Good advice John! A good 1200 a week could never hurt a decathlete’s 1500 time.

Although, I wasn’t a world-class decathlete, the 1500 is probably one event that I might also be able to give a couple of tips that helped me run a fast one.

I did about 40 decathlons when I was competing and noticed in almost every meet, that many decathletes didn't want to “waste” energy warming up for the 1500. As soon as the javelin was finished, a lot of the guys would sit down and rest and wait until the 5 minute warning to toss on their spikes and come strolling up to the starting line.

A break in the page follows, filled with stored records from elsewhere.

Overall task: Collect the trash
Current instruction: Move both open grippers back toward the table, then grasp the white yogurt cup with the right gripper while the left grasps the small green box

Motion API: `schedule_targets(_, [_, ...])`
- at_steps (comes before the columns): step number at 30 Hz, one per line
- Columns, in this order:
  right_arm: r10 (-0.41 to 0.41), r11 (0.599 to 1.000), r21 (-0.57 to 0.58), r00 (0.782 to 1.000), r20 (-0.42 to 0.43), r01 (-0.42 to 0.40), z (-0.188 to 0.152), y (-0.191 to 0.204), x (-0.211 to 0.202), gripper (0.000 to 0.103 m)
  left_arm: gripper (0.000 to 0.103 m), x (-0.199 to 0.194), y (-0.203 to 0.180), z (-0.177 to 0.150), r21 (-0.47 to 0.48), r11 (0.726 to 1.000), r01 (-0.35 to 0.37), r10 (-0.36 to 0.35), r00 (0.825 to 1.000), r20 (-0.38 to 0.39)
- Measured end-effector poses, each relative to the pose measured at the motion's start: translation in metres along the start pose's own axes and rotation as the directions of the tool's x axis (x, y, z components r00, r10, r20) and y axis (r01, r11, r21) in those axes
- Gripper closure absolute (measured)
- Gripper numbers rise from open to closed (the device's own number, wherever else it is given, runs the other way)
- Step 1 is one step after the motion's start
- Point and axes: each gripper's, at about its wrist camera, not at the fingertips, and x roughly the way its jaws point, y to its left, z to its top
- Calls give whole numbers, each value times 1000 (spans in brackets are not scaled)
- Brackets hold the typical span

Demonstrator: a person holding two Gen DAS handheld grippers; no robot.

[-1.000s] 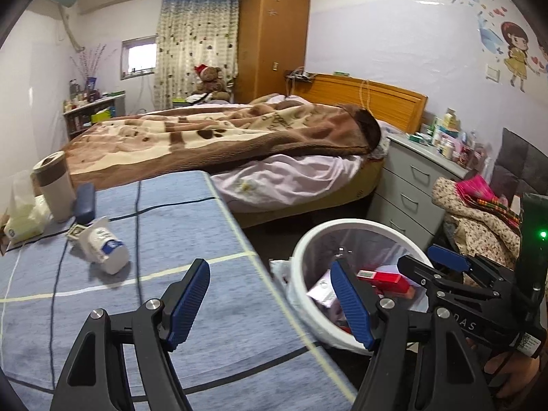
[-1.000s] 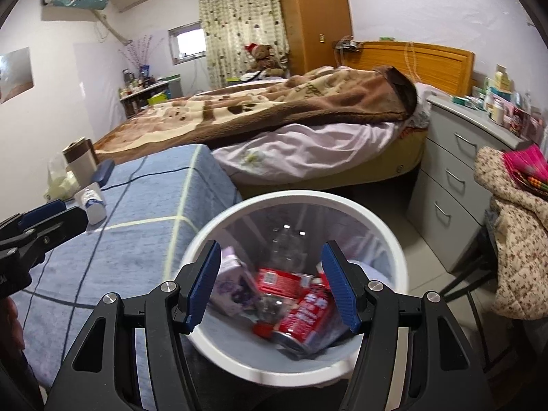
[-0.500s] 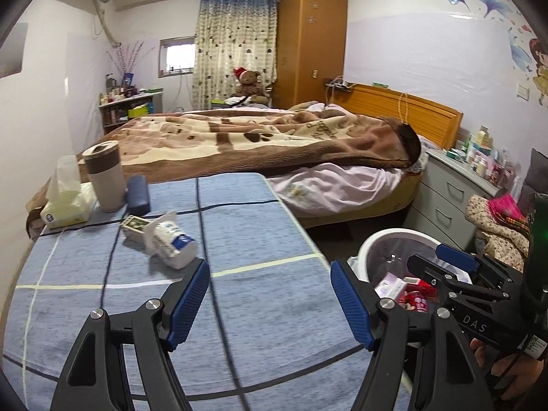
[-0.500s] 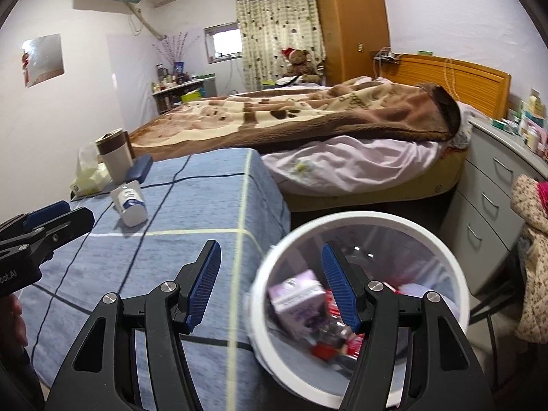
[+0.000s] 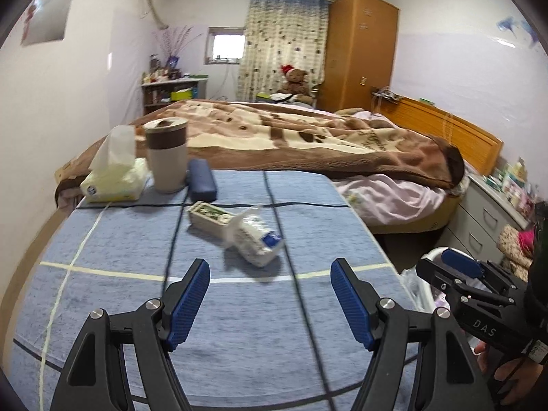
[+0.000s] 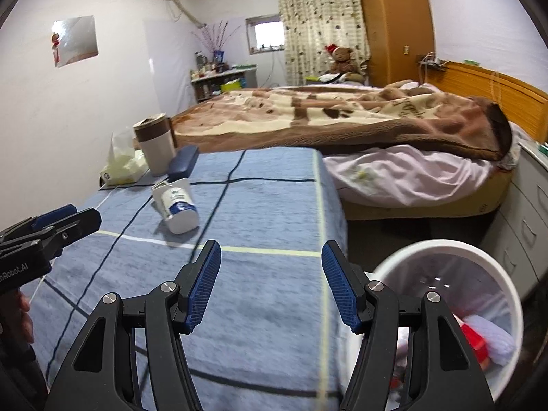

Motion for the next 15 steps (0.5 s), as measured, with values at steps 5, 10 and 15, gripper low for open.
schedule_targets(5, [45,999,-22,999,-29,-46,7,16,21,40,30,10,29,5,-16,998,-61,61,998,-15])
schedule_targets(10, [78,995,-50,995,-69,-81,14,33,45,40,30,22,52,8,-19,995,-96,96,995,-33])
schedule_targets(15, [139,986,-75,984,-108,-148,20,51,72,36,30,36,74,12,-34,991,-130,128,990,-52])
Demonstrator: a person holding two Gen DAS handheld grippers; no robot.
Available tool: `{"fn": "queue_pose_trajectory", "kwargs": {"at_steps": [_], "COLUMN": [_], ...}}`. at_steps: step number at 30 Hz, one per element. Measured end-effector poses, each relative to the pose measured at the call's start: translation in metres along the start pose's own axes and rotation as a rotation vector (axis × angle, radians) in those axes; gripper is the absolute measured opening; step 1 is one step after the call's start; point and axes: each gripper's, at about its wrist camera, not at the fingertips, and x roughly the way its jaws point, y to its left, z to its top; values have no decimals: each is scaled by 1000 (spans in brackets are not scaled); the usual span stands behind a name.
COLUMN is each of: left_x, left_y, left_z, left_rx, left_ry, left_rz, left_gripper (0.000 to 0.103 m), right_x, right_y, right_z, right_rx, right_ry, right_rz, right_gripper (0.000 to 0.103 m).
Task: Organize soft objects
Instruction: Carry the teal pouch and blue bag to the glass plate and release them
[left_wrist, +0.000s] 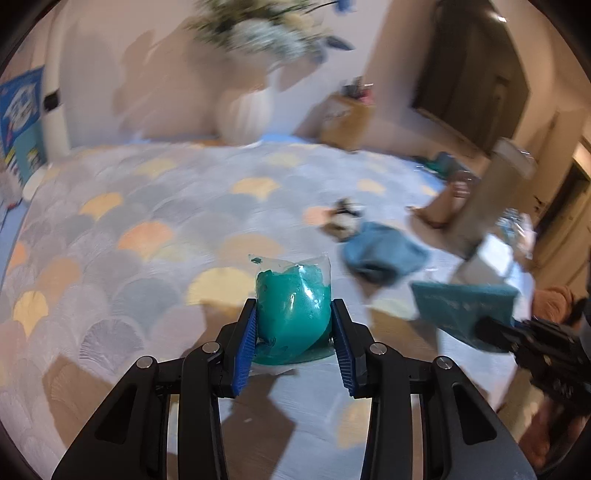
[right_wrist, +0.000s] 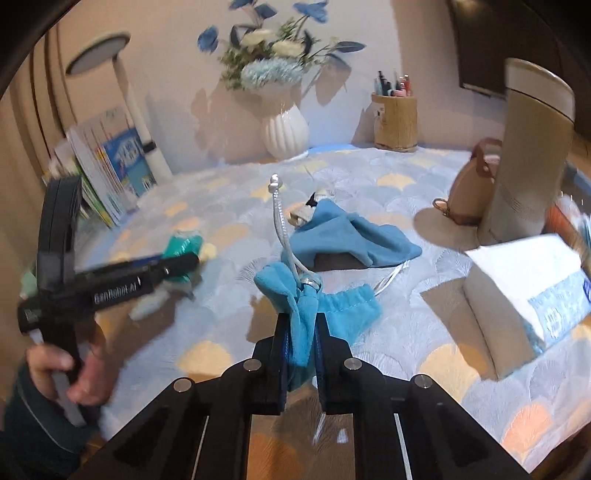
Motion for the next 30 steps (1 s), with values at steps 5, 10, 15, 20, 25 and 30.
{"fn": "queue_pose_trajectory", "kwargs": {"at_steps": [5, 10, 15, 20, 25, 30], "left_x": [-22, -30, -31, -31, -29, -6], "left_y": [-45, -93, -131, -174, -238, -306], "left_z": [12, 24, 35, 54, 69, 86], "left_rx": [76, 123, 139, 217, 302, 385], "left_ry": [-38, -55, -83, -87, -115, -105], "left_rz": [-84, -176, -214, -251, -312, -333], "left_gripper": [36, 36, 36, 36, 36, 36], "right_x": [-42, -87, -123, -170, -213, -243], "right_y": [-16, -39, -77, -121, -160, -206], "right_z": [8, 11, 11, 12, 21, 38], "right_rx": [49, 72, 137, 209, 226, 241], "right_ry": [-92, -191, -249, -342, -437, -499], "right_rz": [25, -2, -1, 25, -58, -168], "right_gripper": [12, 11, 11, 11, 11, 11]}}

Instead of sitting down to “rest” after the javelin, I would find out exactly when we were starting the 1500. Then about 20 mins before the start, I would start doing strides 100-125 meters, with about a 100 walk in between. I’d run them at about my intended race pace 16-17 secs per 100 for me. I’d stop about 5 mins before the race started and would just lightly jog around after that.
When the gun went off, I went right out on pace comfortably, and usually hit the 400 mark within a second of what I was aiming for. Then I would concentrate on each lap individually, instead of thinking of it as 3 ¾ laps of PAIN! I think you might find it a tremendous psychological help!